ASSIGNED TASK: Read through the listing below and copy each line in which the word "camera" occurs.

++++ THE DATA ++++

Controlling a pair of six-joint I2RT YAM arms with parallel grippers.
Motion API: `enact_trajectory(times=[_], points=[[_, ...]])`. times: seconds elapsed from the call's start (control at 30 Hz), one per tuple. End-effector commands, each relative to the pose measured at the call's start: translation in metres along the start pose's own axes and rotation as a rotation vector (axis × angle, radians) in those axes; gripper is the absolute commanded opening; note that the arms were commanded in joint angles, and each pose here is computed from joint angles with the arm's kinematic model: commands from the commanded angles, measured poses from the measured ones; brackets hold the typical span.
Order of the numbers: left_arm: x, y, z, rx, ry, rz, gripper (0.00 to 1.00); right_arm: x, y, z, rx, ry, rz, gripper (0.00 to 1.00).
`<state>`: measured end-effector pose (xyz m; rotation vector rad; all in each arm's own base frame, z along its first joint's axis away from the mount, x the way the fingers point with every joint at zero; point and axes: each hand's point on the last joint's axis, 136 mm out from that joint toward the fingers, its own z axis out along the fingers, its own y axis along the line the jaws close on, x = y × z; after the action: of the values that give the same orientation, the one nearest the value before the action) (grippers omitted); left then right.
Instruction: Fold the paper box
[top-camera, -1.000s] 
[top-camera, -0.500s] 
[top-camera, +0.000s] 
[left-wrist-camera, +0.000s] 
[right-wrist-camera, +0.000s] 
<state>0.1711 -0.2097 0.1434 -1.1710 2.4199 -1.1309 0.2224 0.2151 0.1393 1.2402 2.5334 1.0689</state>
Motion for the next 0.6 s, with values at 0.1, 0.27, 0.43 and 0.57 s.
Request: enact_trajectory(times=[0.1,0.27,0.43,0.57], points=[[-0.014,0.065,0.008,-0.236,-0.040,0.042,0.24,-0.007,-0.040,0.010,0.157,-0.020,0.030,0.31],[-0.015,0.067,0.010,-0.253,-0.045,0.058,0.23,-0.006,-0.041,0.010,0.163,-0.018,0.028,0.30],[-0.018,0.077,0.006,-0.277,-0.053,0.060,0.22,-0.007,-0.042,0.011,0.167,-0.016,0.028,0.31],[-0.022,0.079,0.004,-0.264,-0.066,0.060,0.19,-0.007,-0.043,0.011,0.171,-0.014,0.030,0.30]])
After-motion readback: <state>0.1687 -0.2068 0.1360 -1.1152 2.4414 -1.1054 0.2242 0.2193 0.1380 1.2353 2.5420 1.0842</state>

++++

FINISHED TASK:
[top-camera, -1.000s] 
[top-camera, -0.500s] 
[top-camera, +0.000s] 
[left-wrist-camera, +0.000s] 
[right-wrist-camera, +0.000s] 

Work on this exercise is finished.